What's interesting (to me at least) is "oh right, the spec for this only says abs-diff less than 1.5 x 2^-12 or something" and that AMD and Intel parts may differ by a lot (in the example post and value, the AMD part is more accurate).
You're in good company though with the WASM folks. It does feel like you've strayed outside of your non-goal of Speed. Also though as a nit, there are double precision forms (e..g, VSQRTPD), so:
> When it upgraded SSE to SSE2 (in 2000), most of its single-precision floating-point instructions got upgraded to double-precision — but not these two.
isn't correct.
It's still not likely that you needed to care about these for mu.
A lot of code uses _mm_rsqrt_ps (sometimes) followed by a Newton-raphson update to compute a "precise" 1/sqrt(x). Here's a good example of NEON's rsqrt being sufficiently different from Intel, that more iterations were necessary for Embree on ARM [1].
Because I only cared about vectorization a long time ago, and AMD was so uncompetitive then, I'd bet a lot of code assumes that the SSE rsqrtps values match.
Looks like Eigen also defaults to EIGEN_FAST_MATH which makes Eigen's psqrt ("packet sqrt") use _mm256_rsqrt_ps instead of _mm256_sqrt_ps [1].
Interestingly, the thing they're trying to avoid (long latency of sqrt vs rsqrt) hasn't been true for a long time on Intel processors, but apparently is still true for AMD parts according to Agner Fog's tables [2] (though maybe I'm reading them wrong, there is no vsqrtps entry for Zen2/3).
Hopefully, Eigen will separate the single global "fast math" config [3].
Normalizing a vector needs this. And it's super common as whenever you just want to have a direction you're likely going to need it. Your GPU also has a fast instruction for this because in graphics it's very very common operation.
To add to what others have already pointed out, inverse square root is an important operation in finance (for example in pricing options: calculating implied volatility in Black-Scholes Model).

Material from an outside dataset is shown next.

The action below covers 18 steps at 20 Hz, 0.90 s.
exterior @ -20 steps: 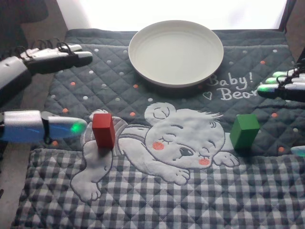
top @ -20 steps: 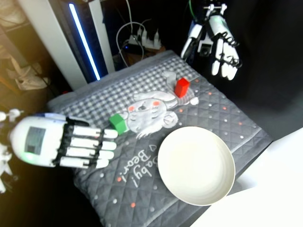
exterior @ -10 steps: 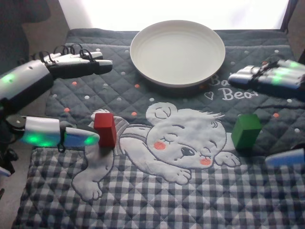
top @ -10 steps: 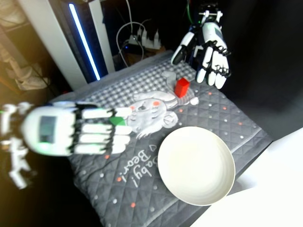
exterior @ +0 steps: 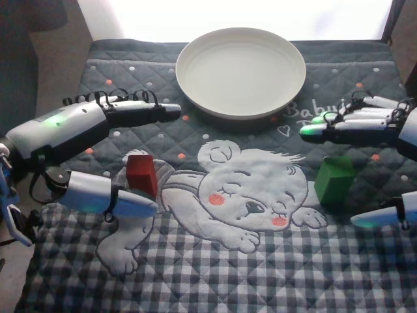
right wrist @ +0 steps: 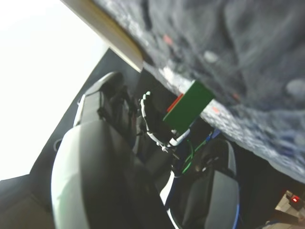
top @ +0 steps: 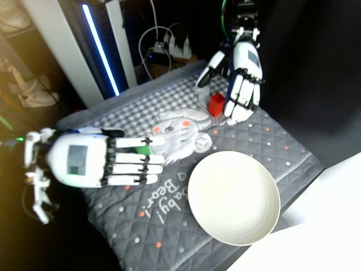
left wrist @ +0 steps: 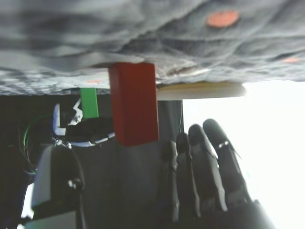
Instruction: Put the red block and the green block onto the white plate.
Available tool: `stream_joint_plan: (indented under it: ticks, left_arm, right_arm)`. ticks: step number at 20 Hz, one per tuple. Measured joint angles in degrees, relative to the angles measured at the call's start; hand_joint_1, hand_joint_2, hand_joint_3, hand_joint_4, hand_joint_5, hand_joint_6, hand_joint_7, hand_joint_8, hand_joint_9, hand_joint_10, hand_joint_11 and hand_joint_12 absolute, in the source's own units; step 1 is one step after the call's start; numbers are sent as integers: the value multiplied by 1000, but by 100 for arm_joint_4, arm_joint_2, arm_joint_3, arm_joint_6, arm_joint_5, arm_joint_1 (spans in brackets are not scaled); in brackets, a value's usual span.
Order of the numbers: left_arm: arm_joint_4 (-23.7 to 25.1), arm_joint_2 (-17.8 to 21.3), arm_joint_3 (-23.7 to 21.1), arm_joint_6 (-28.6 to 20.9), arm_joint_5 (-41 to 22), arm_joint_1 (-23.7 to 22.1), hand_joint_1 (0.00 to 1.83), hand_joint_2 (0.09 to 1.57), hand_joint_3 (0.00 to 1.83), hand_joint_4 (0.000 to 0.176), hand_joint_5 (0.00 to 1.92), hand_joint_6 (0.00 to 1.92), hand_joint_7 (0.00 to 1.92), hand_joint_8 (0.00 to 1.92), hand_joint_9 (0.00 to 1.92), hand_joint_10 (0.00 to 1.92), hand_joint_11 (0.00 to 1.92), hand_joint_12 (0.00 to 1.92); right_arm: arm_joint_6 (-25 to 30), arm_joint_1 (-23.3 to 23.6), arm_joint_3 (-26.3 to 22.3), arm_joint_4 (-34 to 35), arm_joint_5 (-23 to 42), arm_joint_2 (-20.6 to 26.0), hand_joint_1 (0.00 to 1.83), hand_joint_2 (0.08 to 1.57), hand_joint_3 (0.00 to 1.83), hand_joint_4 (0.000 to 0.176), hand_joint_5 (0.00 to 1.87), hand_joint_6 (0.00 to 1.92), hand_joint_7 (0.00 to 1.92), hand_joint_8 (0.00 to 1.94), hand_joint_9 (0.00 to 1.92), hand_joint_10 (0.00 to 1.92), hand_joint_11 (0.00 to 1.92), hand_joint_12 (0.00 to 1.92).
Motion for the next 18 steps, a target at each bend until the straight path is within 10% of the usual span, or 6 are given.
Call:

However, if speed is that important to you (e.g. if you are an HFT), you don't even want to be calculating the inverse square root in your hotpath. Basically, the implied volatility is "seeded" once and then you update it using greeks (finance term for a derivative, don't ask me why).
You know you're in a forum of programmers when you implicitly switch a noun from plural to singular in a parenthetical remark and instead of inferring the meaning based on context, someone feels the need to correct you.
Indeed I wasn't trying to correct the parent - I actually found the explanation pretty cool. Rather to provide some color to the folks here without financial background. I figured an explanation of what the common greeks were would help folks without a financial background understand how it's possible to work backwards from them to an updated price.
Sorry if it didn't come across that way @alex_smart!
Huh. I'm amused at the Wikipedia section on this [1].
> The use of Greek letter names is presumably by extension from the common finance terms alpha and beta, and the use of sigma (the standard deviation of logarithmic returns) and tau (time to expiry) in the Black–Scholes option pricing model. Several names such as 'vega' and 'zomma' are invented, but sound similar to Greek letters. The names 'color' and 'charm' presumably derive from the use of these terms for exotic properties of quarks in particle physics.
Who would know? Most of this stuff started off in industry rather in academia; probably somebody started writing a nu on the whiteboard sometime to mean sensitivity to implied vol and someone else gave it a Greek-sounding name that stuck.
It's before my time but I bet it's the finance equivalent of Philosophers (i.e. fashionable nonsense) science-washing their work - even if unknowingly.
The Newton iteration is nicer for the inverse square root than for the square root. You can refine an initial approximation for `1 / sqrt(x)`, and multiply the result by `x` to compute an approximation of `sqrt(x)`. This less direct approach only needs FP multiplications and additions (and the initial approximation).
Not a real answer because I've never deployed such a thing, but I could imagine using these functions to bootstrap an approximation procedure (e.g. newton-raphson, or something of the sort) so you're going to do an accuracy refinement anyways that is going to buy you more accuracy and guarantee convergence within <1 ulp in a subsequent step so you might as well use a fast instruction over an accurate one for the first step.
They compute reciprocal, or inverse, square roots. You may be familiar with the “fast inverse square root” code snippet: this is a hardware instruction for that operation, and is thus useful for games.